Analysis on the advantages of VLAN Technology

An Analysis of the VLAN Technology of the switch gives full play to the biggest advantage of VLAN, which is the original intention of adopting VLAN (Virtual LAN) technology on the LAN switch, and indeed solved some problems. If the router only exchanges data packets between the subnet and subnet, and between the network and the network, we may buy a router that is much cheaper than today.

Using VLANs has the following advantages:
◆ Suppress broadcast storms on the network;
◆ Increase network security;
◆ Centralized management and control.

This is the original intention of adopting VLAN (Virtual LAN) technology on LAN switches, and has indeed solved some problems. However, this technology also raises some new problems: with the upgrade of applications, network planning/implementers can divide users into different VLANs (Virtual LAN) in the switched LAN environment as needed.

However, communication between VLANs (Virtual LAN) is not allowed. This also includes IP Address Resolution (ARP) packets. To communicate, you need to use a router to bridge these switch VLAN technologies (Virtual LAN ). This is the problem with the VLAN Technology (Virtual LAN) of a vswitch: It is too slow to use a vro, but it cannot solve the problem of broadcast storms.

The VLAN Technology of a vswitch (Virtual LAN) can solve the problem of broadcast storms. However, a vro must be placed to enable intercommunication between VLAN Technology (Virtual LAN) of a vswitch. Formed an insurmountable Strange Circle. This is the core of the network and the hub router. In this network system integration mode, routers are the core.

The role of a router is:
◆ Connect network segments with vrouters ):
◆ Network security control;
◆ Interconnection between VLANs (Virtual LAN;
◆ Interconnection between heterogeneous networks.

Lan bottleneck

Problems arising from using vrouters as the core of the network:
◆ The vro adds three layers of route selection time, resulting in low data transmission efficiency;
◆ The complexity of adding, moving, and changing nodes increases;
◆ The vro is expensive and has a complex structure;
◆ Adding subnet/switch VLAN Technology (Virtual LAN) interconnection means adding vro ports and increasing investment.

In contrast, a router operates at the network layer in the OSI Layer-7 network model. It receives any packet (including a broadcast packet) in the network ), you must remove the information of the second layer (data link layer) of the packet (called "unpacking") and view the IP address of the third layer ).

Then, the route of the data packet is determined based on the route table, and then the security access table is checked. If it is passed, the second-layer information is encapsulated (called "package"), and the data packet is finally forwarded. If the network address of the corresponding MAC address is not found in the route table, the router returns a message to the origin site and discards the packet.

Compared with vswitches, vrouters can obviously provide a series of access control mechanisms that constitute the enterprise network security control policies. Because a vro requires a "split" process for any data packet, even all data packets sent from the same source address to the same destination address must be repeated.

This makes it impossible for a vro to have a high throughput, which is also one of the reasons why the vro becomes a network bottleneck. If the router only exchanges data packets between the subnet and subnet, and between the network and the network, we may buy a router that is much cheaper than today.

In fact, the router works far more than this. It also needs to complete data packet filtering, data packet compression, protocol conversion, route table maintenance, route calculation, and even firewall. All of these require a large amount of CPU resources. Therefore, vrouters are expensive and increasingly become network bottlenecks.

The problem of router bottlenecks cannot be solved by improving the hardware performance of the router:

Improving the hardware performance of a vro (using a higher speed and larger memory size) is not enough to improve its performance. In addition to hardware support, the router's "complex processing and powerful functions" are mainly implemented through software, which inevitably makes it a network bottleneck.

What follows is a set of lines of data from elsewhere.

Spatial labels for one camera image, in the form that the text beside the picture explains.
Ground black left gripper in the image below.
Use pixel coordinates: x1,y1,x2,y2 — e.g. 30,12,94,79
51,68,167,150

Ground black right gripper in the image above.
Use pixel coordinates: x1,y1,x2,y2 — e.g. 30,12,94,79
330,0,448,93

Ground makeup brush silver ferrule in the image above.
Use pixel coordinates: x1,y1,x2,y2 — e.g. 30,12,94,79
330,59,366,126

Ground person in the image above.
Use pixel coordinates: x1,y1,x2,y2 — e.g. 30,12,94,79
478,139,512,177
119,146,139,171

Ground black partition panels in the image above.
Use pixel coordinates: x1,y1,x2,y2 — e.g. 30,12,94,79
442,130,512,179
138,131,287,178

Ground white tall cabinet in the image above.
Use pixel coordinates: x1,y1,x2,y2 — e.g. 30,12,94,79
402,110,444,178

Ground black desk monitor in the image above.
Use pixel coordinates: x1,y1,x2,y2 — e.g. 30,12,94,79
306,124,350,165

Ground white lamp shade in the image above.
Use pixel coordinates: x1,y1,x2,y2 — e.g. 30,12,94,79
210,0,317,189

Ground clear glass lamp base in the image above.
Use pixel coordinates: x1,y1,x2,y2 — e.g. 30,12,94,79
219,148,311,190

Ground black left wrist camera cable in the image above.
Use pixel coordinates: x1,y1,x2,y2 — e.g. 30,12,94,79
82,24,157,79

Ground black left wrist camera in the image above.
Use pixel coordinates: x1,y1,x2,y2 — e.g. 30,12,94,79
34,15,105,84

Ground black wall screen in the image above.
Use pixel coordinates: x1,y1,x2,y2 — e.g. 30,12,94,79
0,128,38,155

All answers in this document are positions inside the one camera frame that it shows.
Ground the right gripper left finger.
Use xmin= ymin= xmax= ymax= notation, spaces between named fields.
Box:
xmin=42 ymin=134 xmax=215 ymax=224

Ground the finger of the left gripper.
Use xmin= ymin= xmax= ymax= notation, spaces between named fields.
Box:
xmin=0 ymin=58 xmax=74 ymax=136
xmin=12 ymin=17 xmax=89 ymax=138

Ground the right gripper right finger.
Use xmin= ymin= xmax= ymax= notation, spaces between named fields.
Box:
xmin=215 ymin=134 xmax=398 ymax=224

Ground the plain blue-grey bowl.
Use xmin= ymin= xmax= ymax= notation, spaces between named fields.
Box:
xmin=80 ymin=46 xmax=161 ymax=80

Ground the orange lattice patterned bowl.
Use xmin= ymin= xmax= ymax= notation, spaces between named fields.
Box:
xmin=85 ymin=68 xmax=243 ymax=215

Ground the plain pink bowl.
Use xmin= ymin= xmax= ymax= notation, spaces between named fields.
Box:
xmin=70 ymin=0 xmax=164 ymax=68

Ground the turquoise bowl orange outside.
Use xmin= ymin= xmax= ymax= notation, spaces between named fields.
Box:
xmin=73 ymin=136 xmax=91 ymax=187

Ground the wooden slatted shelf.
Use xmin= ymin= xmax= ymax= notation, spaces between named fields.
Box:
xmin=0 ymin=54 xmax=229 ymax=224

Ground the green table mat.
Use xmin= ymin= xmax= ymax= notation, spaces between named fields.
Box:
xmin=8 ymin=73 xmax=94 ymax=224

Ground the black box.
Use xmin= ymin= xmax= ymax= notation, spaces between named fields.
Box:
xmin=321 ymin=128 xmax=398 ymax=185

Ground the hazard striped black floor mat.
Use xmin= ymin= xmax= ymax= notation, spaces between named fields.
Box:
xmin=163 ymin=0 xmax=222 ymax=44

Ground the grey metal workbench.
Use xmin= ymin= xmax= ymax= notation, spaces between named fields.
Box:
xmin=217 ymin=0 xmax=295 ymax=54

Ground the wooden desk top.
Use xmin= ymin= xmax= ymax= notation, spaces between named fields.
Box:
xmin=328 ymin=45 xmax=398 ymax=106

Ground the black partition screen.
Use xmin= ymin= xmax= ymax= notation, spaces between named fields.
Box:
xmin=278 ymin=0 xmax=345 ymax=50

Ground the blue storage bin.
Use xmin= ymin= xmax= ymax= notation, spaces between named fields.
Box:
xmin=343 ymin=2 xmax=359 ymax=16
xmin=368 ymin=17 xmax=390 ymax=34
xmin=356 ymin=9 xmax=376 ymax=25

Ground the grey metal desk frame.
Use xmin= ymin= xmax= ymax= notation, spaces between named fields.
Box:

In addition, when the traffic flowing through the vro exceeds its throughput, congestion will occur inside the vro. Continuous congestion will not only delay the forwarded data packets, but also cause the loss of data packets flowing through the router. These problems have brought great trouble to network applications. The complexity of the router also puts a heavy burden on network maintenance. For example, to add, move, or change users on the network, it is very complicated to configure the router.

Vswitch combination vro is insufficient:

Switch VLAN technology combines switches and routers. This is also the network solution adopted by most enterprises today. However, there are obvious shortcomings: From the Perspective of network users, the entire network is divided into two levels of performance: data Packets processed by vswitches enjoy fast and stable highway transmission performance;

However, the data packets that must pass through the router can only use the slow path. When the traffic load is heavy, it will lead to another headache. Vswitches and vrouters are different devices in the network. They must be purchased, set up, and managed separately. They must spend more than one integrated and complete solution.